"I'll go," said Jerry, pushing back his chair.

It was Mr. Bullfinch at the door. And the way he looked at Jerry made him feel all shriveled up inside. Mr. Bullfinch looked taller to Jerry than usual. His gray eyes were like steel. He had the tobacco pouch in his hand.

"Mrs. Bullfinch and I don't want you to keep this at our house any longer," he said coldly. "I'm unpleasantly surprised at you, Jerry. I didn't size you up as a boy who would break into a neighbor's house. It's not that I mind having you go in. It's the sneaky way you went in through the cellar window."

"But I didn't—"

"Oh, yes, you did. There was coal dust on the rug in my den. Though that I might not have noticed if you hadn't broken the record."
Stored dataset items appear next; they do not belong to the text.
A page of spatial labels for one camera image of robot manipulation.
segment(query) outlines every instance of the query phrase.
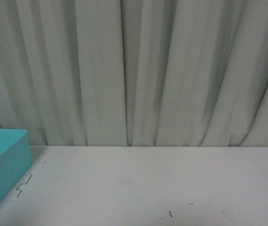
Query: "curtain fold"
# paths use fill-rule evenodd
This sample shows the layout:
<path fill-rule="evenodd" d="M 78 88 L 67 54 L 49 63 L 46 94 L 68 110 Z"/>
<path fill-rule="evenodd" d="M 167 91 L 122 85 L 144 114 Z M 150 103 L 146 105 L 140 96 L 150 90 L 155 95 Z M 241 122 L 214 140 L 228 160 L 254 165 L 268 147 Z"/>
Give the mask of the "curtain fold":
<path fill-rule="evenodd" d="M 31 145 L 268 146 L 268 1 L 0 0 L 0 128 Z"/>

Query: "table surface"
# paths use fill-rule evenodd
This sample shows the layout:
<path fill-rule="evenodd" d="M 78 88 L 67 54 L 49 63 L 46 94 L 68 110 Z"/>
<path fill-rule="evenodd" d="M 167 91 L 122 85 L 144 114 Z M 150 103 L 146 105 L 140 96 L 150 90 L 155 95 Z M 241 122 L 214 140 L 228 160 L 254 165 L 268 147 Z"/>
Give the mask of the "table surface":
<path fill-rule="evenodd" d="M 268 148 L 31 151 L 0 226 L 268 226 Z"/>

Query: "turquoise box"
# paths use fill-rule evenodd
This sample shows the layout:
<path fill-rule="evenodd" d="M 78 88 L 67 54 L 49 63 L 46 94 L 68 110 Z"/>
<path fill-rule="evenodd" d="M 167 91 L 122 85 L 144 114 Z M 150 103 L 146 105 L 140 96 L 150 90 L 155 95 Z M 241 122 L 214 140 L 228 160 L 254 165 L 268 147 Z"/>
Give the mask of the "turquoise box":
<path fill-rule="evenodd" d="M 0 201 L 31 163 L 27 130 L 0 129 Z"/>

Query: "white table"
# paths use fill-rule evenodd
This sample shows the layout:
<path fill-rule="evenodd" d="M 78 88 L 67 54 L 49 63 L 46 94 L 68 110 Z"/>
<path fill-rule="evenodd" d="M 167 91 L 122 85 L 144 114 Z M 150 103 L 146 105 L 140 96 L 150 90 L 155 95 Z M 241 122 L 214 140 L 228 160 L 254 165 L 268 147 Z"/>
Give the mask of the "white table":
<path fill-rule="evenodd" d="M 268 226 L 268 148 L 40 146 L 32 157 L 0 226 Z"/>

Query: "fabric drape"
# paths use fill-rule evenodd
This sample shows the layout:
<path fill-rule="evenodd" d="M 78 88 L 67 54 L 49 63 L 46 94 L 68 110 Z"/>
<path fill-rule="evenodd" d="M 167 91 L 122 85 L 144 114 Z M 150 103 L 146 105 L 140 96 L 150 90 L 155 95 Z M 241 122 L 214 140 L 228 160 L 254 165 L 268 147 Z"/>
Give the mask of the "fabric drape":
<path fill-rule="evenodd" d="M 0 128 L 31 145 L 268 146 L 268 1 L 0 0 Z"/>
"What record? I tell you I didn't break any record."

"I would be willing to overlook it if you'd told me when I got home. You might have known I would put two and two together. I'm not sure it's not my duty to report you to the police. I won't this time, for the sake of your parents if nothing more. And you won't find the key to the house behind the mailbox. I gave permission to use the key to a boy I thought I could trust."

Jerry rubbed the back of his hand across his eyes as Mr. Bullfinch went down the steps and the walk. Never had he felt so unjustly accused. Nor so helpless about defending himself. Mr. Bullfinch was so sure Jerry had been in the house and didn't dare say so because of the broken record. Record! Now Jerry was sure he had not been imagining hearing music while he had been sitting on the sill of the cellar window. Somebody had been in there playing "The Stars and Stripes Forever" on the phonograph. But who? And where had he gone to so quickly before the Bullfinches got home? It was almost enough to make Jerry believe in spirits.

On his way back to the dining room, Jerry slipped the tobacco pouch under the cushion of a big chair in the living room. No time for now to find a safer hiding place.

"Who was it?" asked Mr. Martin, as Jerry took his place at the table again.